WHAT THE TASK REQUIRES ▸ Count every line below that contains "mount", then state the total with no other output.

*** Opening DATA SUPPLIED ***

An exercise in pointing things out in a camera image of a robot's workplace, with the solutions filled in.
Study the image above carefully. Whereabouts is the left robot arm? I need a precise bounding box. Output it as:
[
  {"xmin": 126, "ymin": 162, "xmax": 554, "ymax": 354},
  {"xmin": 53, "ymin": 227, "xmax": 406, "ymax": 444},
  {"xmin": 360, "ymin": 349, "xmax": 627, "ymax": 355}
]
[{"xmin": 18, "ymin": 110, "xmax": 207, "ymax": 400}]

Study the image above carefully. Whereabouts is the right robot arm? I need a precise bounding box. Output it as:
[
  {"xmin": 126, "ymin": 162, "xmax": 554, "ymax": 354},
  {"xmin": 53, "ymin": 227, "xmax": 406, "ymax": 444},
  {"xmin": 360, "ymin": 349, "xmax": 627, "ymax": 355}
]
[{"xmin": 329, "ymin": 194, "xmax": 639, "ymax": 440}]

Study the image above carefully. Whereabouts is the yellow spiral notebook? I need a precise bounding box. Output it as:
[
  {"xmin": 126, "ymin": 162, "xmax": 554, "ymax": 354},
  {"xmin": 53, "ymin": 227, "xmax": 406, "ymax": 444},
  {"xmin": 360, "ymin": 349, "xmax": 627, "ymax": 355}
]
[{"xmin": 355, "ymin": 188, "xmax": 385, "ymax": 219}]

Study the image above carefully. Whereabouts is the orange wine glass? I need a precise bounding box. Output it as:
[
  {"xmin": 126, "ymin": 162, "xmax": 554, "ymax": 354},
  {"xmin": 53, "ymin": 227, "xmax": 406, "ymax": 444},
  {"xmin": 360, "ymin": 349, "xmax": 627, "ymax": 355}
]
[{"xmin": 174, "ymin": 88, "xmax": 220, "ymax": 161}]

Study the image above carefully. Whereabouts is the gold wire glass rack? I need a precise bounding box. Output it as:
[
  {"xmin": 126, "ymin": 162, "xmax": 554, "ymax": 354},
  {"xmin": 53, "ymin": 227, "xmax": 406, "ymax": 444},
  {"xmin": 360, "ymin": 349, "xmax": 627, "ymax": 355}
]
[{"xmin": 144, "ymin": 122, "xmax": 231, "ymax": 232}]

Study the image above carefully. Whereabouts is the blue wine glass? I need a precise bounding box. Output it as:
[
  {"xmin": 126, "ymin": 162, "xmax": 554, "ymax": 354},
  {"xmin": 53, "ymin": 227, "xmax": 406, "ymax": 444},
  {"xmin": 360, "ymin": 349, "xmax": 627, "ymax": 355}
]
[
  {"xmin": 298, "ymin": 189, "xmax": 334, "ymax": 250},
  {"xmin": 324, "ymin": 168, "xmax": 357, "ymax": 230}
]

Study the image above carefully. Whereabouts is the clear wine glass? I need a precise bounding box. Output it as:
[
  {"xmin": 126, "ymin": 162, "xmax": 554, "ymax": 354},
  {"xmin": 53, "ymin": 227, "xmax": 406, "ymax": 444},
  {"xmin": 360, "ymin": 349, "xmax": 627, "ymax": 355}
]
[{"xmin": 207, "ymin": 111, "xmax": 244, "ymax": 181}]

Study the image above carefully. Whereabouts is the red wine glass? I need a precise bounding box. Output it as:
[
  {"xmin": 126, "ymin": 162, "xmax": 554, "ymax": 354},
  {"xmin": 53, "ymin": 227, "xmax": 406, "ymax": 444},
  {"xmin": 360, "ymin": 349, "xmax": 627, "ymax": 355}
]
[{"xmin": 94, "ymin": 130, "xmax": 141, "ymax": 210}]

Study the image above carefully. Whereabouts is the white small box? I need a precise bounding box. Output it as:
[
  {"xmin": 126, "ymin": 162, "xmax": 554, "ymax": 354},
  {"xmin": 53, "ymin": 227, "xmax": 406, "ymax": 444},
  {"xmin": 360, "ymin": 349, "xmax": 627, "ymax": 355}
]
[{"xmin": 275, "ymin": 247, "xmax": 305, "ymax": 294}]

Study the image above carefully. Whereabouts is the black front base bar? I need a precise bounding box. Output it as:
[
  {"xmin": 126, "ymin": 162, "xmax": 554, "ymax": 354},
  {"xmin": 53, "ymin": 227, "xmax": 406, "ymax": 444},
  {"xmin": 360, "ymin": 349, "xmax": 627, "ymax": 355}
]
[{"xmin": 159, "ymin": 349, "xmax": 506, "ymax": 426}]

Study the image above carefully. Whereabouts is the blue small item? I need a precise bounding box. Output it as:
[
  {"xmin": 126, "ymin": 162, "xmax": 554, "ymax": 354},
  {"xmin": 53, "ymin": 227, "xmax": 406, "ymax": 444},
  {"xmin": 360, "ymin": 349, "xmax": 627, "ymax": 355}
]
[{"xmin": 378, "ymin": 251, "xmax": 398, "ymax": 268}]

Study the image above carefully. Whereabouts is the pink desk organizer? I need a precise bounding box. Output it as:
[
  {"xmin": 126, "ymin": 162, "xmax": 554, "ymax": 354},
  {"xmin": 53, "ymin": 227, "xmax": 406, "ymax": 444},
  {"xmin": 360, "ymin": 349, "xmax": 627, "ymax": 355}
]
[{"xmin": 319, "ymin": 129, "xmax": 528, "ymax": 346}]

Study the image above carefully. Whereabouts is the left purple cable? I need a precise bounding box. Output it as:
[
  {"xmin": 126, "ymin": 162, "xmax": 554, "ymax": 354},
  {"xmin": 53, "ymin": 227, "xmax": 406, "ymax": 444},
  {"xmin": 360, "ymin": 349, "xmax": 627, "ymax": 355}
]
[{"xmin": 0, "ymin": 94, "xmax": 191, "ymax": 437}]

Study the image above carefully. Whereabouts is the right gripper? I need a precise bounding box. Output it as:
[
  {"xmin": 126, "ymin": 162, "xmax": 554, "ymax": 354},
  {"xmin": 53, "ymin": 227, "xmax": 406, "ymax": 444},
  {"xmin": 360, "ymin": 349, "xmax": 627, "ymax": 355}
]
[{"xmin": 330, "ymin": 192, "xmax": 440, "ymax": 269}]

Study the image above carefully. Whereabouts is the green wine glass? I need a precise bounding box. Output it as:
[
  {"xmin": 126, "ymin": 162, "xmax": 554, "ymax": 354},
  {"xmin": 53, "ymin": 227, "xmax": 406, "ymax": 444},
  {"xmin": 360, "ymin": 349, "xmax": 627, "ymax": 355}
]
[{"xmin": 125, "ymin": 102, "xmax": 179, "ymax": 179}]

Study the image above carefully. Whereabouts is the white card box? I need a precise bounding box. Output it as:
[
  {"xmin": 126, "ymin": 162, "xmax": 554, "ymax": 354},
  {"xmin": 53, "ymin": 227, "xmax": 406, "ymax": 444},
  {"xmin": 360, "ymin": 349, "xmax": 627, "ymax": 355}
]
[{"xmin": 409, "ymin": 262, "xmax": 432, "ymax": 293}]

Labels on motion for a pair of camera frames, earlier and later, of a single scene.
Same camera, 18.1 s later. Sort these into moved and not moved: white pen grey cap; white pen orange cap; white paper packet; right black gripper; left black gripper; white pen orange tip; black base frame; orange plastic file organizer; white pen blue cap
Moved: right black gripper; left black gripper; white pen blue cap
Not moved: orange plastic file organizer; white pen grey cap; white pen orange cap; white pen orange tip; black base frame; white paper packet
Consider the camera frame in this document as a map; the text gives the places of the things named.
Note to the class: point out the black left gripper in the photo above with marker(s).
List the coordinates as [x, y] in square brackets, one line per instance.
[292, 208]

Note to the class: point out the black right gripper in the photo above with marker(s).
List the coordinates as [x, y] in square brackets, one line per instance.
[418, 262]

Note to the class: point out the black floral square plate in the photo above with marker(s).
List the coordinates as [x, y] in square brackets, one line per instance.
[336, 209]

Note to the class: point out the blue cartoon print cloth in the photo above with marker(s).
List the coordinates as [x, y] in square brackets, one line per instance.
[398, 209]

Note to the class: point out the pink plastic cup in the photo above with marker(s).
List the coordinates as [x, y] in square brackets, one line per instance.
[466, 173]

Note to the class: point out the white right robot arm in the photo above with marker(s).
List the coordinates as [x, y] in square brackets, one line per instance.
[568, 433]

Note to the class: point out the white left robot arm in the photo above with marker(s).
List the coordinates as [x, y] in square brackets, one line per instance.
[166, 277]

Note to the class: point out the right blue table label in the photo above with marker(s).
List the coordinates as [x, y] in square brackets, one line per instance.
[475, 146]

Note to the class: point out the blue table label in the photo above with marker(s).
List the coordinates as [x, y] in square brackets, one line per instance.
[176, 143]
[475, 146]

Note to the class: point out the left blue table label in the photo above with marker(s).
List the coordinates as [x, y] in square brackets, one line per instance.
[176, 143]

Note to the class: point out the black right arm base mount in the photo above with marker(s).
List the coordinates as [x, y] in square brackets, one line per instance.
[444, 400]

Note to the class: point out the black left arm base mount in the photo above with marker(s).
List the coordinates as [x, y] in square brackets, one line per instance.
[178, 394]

*** Closing DATA SUPPLIED ***

ANSWER SECTION ▸ 2